Exercise brief: When you copy the material, keep each line exactly as it appears.

Dataset extract:

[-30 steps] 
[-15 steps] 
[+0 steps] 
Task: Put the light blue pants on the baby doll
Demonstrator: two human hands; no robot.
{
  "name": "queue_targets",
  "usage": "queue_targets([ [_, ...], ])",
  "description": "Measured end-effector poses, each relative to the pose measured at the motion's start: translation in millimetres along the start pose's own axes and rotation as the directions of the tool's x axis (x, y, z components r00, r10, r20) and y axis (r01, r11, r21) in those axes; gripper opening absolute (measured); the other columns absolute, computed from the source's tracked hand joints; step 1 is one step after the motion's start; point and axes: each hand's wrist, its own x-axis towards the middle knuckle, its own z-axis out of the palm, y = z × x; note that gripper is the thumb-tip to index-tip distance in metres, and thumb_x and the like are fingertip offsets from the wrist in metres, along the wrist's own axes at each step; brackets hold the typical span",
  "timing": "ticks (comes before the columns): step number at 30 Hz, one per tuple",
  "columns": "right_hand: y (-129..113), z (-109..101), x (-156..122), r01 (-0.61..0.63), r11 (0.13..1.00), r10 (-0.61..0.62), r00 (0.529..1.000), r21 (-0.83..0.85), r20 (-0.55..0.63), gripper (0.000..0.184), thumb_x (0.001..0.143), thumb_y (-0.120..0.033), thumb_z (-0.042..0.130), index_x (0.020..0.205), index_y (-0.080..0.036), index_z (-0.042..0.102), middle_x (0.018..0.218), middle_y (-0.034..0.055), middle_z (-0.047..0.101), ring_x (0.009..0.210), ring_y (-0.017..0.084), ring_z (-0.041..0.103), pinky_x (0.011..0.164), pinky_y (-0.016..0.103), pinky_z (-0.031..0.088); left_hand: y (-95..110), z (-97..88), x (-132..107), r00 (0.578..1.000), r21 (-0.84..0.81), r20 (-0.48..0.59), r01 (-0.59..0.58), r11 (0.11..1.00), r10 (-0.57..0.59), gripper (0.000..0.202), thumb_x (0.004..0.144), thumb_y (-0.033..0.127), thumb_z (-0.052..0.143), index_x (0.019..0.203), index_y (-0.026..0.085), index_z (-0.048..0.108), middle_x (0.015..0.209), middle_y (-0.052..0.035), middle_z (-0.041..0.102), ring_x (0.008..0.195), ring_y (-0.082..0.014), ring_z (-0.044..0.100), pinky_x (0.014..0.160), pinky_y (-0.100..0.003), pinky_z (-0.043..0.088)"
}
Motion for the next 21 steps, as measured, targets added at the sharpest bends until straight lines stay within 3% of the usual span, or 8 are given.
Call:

Exercise response:
[-30 steps] 
[-15 steps] 
[+0 steps] 
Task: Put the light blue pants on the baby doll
Demonstrator: two human hands; no robot.
{
  "name": "queue_targets",
  "usage": "queue_targets([ [_, ...], ])",
  "description": "Measured end-effector poses, each relative to the pose measured at the motion's start: translation in millimetres along the start pose's own axes and rotation as the directions of the tool's x axis (x, y, z components r00, r10, r20) and y axis (r01, r11, r21) in those axes; gripper opening absolute (measured); the other columns absolute, computed from the source's tracked hand joints; step 1 is one step after the motion's start; point and axes: each hand's wrist, its own x-axis towards the middle knuckle, its own z-axis out of the palm, y = z × x; note that gripper is the thumb-tip to index-tip distance in metres, and thumb_x and the like are fingertip offsets from the wrist in metres, along the wrist's own axes at each step; brackets hold the typical span",
  "timing": "ticks (comes before the columns): step number at 30 Hz, one per tuple",
  "columns": "right_hand: y (-129..113), z (-109..101), x (-156..122), r01 (-0.61..0.63), r11 (0.13..1.00), r10 (-0.61..0.62), r00 (0.529..1.000), r21 (-0.83..0.85), r20 (-0.55..0.63), gripper (0.000..0.184), thumb_x (0.001..0.143), thumb_y (-0.120..0.033), thumb_z (-0.042..0.130), index_x (0.020..0.205), index_y (-0.080..0.036), index_z (-0.042..0.102), middle_x (0.018..0.218), middle_y (-0.034..0.055), middle_z (-0.047..0.101), ring_x (0.009..0.210), ring_y (-0.017..0.084), ring_z (-0.041..0.103), pinky_x (0.011..0.164), pinky_y (-0.016..0.103), pinky_z (-0.031..0.088); left_hand: y (-95..110), z (-97..88), x (-132..107), r00 (0.578..1.000), r21 (-0.84..0.81), r20 (-0.48..0.59), r01 (-0.59..0.58), r11 (0.11..1.00), r10 (-0.57..0.59), gripper (0.000..0.202), thumb_x (0.004..0.144), thumb_y (-0.033..0.127), thumb_z (-0.052..0.143), index_x (0.019..0.203), index_y (-0.026..0.085), index_z (-0.048..0.108), middle_x (0.015..0.209), middle_y (-0.052..0.035), middle_z (-0.041..0.102), ring_x (0.008..0.195), ring_y (-0.082..0.014), ring_z (-0.044..0.100), pinky_x (0.014..0.160), pinky_y (-0.100..0.003), pinky_z (-0.043..0.088)"
}
Motion for the next 21 steps, as measured, targets added at the sharpest bends until straight lines stay within 3% of the usual span, or 8 are given.
Call:

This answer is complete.